The murmuring of many voices, the upturning of many faces, the pressing on of many footsteps in the outskirts of the crowd, all swelled forward in a mass, like one great heave of water; all flashed away. Twenty-Three.
They said of him, about the city that night, that it was the most peaceful man’s face ever beheld there. Many added that he looked sublime and prophetic.
One of the most remarkable sufferers by the same axe—a woman had asked at the foot of the same scaffold, not long before, to be allowed to write down the thoughts that were inspiring her. If he had given any utterance to his, and they were prophetic, they would have been these:
I see Barsad, and Cly, Defarge, The Vengeance, the Juryman, the Judge, long ranks of the new oppressors who have risen on the destruction of the old, perishing by this retributive instrument, before it shall cease out of its present use. I see a beautiful city and a brilliant people rising from this abyss, and, in their struggles to be truly free, in their triumphs and defeats, through long years to come. I see the evil of this time and of the previous time of which this is the natural birth, gradually making expiation for itself and wearing out.
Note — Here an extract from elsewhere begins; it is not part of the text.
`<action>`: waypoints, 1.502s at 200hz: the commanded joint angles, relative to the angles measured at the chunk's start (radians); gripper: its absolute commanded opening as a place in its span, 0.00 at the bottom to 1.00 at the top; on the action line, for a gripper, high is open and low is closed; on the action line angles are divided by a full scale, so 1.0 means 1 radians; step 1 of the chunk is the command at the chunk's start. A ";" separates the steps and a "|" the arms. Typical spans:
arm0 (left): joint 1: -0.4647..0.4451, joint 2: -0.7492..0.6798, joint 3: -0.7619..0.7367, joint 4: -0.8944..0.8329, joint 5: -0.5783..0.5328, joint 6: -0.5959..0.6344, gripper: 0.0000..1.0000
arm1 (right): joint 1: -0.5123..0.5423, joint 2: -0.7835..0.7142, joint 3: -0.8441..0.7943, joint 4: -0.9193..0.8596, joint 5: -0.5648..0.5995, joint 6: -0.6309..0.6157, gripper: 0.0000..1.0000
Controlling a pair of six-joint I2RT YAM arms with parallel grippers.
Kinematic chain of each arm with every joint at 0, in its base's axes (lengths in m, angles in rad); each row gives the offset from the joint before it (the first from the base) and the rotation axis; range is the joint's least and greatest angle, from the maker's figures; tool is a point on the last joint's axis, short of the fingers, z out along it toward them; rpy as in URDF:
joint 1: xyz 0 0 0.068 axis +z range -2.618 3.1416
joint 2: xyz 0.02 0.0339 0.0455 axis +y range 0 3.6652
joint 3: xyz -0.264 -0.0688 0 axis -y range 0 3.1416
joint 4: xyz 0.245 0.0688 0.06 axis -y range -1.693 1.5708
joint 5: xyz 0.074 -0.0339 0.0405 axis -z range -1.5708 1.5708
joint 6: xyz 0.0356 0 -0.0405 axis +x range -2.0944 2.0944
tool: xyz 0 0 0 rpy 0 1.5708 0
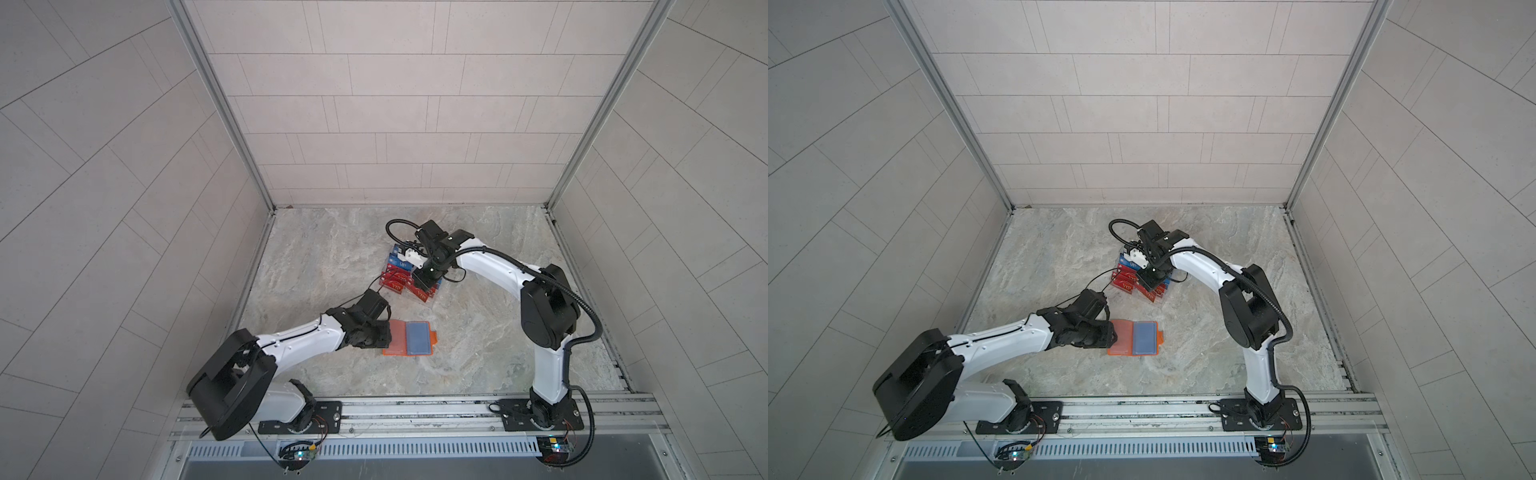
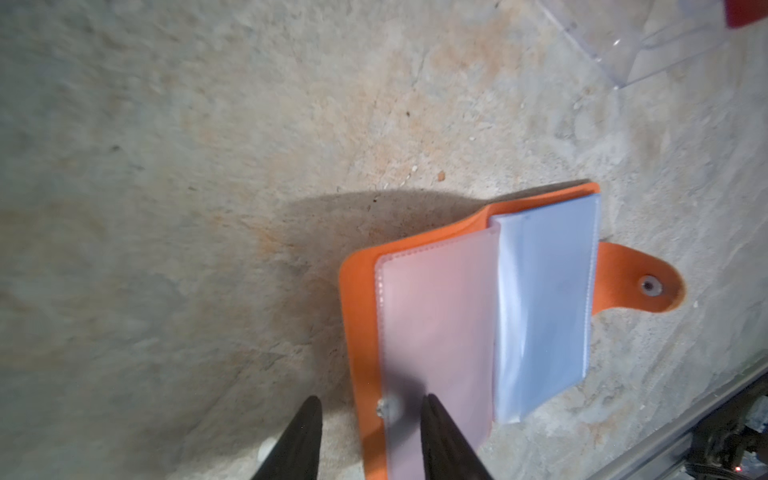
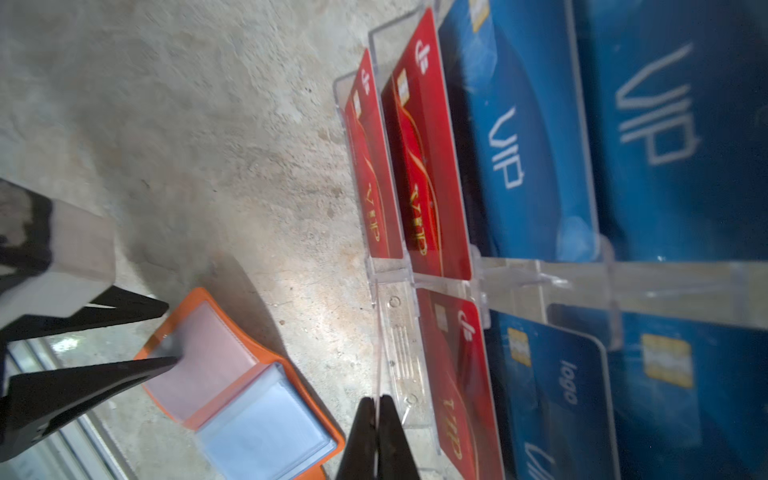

“I see the lives for which I lay down my life, peaceful, useful, prosperous and happy, in that England which I shall see no more. I see her with a child upon her bosom, who bears my name. I see her father, aged and bent, but otherwise restored, and faithful to all men in his healing office, and at peace. I see the good old man, so long their friend, in ten years’ time enriching them with all he has, and passing tranquilly to his reward.
“I see that I hold a sanctuary in their hearts, and in the hearts of their descendants, generations hence. I see her, an old woman, weeping for me on the anniversary of this day. I see her and her husband, their course done, lying side by side in their last earthly bed. I know that each was not more honoured and held sacred in the other’s soul, than I was in the souls of both.
“I see that child who lay upon her bosom and who bore my name, a man winning his way up in that path of life which once was mine. I see him winning it so well, that my name is made illustrious there by the light of his. I see the blots I threw upon it, faded away. I see him, fore-most of just judges and honoured men, bringing a boy of my name, with a forehead that I know and golden hair, to this place—then fair to look upon, with not a trace of this day’s disfigurement—and I hear him tell the child my story, with a tender and a faltering voice.
“It is a far, far better thing that I do, than I have ever done. it is a far, far better rest that I go to than I have ever known.”